LafayetteRez May 05, 2011 at 05:45 PM
Direct foreign military and economic aid in 2010 totaled a bit over $41billion and if you delve deeper into the details, you'll find that quite a bit funds corruption, buys cooperation of local warlords, etc in Algeria, Bahrain, Morocco, Oman, QUatar, SaudiAr, UAE, Tunesia, Yemen..., The CIA believes that OBL was in this house for at lest 5 years so what does this say about our policy with our new best Frienemy Pakistan? THey got 2.6Bil in 2010. This $41bil works out to about $310 per year per tax payer. Maybe 3x that or half of your Fed Tax goes to the military. Our government tells us they are not going to pay for our highways, those overseas are more important.. or our schools so we just agreed to fork over another $179/yr with Measure B. This is not a state govt issue - this requires a total reevaluation of how we value education. Where's the outrage?
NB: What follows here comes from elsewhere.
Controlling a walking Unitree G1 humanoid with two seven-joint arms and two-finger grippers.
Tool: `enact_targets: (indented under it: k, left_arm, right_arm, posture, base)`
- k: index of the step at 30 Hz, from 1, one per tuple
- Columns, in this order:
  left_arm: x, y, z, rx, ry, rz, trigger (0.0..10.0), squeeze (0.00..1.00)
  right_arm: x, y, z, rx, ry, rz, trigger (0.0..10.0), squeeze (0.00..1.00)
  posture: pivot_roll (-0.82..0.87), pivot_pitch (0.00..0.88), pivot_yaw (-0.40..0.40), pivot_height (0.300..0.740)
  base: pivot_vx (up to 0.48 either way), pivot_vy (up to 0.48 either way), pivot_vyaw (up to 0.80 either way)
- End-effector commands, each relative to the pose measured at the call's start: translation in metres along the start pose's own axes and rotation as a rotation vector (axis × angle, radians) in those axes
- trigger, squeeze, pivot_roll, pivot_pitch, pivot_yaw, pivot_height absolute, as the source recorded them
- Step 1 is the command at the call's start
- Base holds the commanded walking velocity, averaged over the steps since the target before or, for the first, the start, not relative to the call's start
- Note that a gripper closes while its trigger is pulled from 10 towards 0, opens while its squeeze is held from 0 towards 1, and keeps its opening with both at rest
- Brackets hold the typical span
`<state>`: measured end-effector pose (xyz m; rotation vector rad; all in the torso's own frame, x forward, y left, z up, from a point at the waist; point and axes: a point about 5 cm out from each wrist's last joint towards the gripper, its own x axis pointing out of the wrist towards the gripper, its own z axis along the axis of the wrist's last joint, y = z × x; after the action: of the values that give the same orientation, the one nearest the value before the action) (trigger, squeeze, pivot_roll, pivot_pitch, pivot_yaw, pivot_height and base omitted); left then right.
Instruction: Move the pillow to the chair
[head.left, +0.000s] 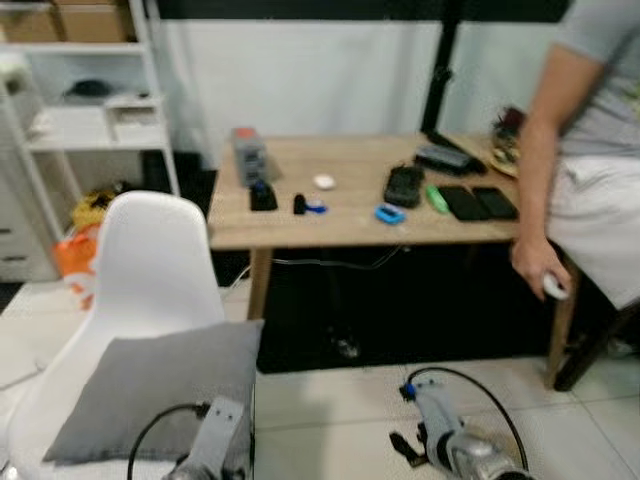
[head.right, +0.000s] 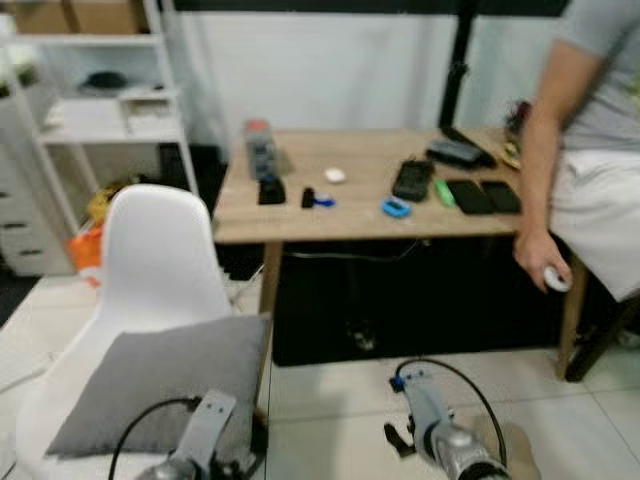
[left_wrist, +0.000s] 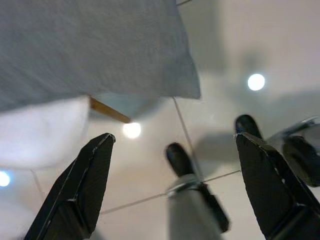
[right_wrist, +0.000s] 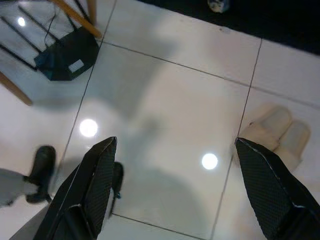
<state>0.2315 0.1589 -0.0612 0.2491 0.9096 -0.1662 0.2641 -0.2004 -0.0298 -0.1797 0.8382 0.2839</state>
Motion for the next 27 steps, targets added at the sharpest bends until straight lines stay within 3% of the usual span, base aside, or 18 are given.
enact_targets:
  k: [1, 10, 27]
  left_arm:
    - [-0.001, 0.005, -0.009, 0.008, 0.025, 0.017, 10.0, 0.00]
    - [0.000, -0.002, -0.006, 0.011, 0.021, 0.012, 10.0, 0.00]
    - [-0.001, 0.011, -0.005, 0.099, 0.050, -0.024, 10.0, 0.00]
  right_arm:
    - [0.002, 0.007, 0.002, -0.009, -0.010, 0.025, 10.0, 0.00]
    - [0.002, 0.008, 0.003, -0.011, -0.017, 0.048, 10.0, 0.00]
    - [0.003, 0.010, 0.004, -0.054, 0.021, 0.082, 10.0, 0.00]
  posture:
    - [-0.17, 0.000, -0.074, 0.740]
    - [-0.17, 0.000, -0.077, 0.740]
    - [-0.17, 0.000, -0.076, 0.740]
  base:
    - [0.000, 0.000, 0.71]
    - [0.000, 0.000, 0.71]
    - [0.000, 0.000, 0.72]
Interesting article: http://www.nytimes.com/2011/05/01/opinion/01eggers.html?_r=1&scp=2&sq=teachers&st=cse
c5 May 06, 2011 at 01:30 PM
lr, if you point goes to the issue of how highly we as a nation prioritize eduction i am with you...i for one believe that at a state and local level, eduction should ideally be fully funded if at all possible. the questions are what does fully funded mean, and when money is a constraint what takes the hit. unfortunately it is far from clear to me that our eduction spending is all being well spent, and i for one would like to see much more of a performance oriented approach taken with our hard earned tax dollars. i'm not an expert on all the issues, but certainly something like elimination of tenure comes to mind as a way to invigorate our teachers and to give our younger teachers a much better shot at advancement. on the spending prioritization side, what we so far don't grasp is that tough choices must be made. it is far too easy to think we can just keep raising taxes forever to fix problems that are really spending related. the math never works out, and you just have to look at the situation we find our state in, or out federal govt for that matter, to see that the spending side of the equation has to be the focus in order to bring things into balance. we just don't hear that from those in power, certainly not in this state, and certainly not from the current administration in dc. so if we want to fund education better, my choice would be to first fund it more effectively, and second if we still need more $$ (not clear) cut other spending-just not the seals!!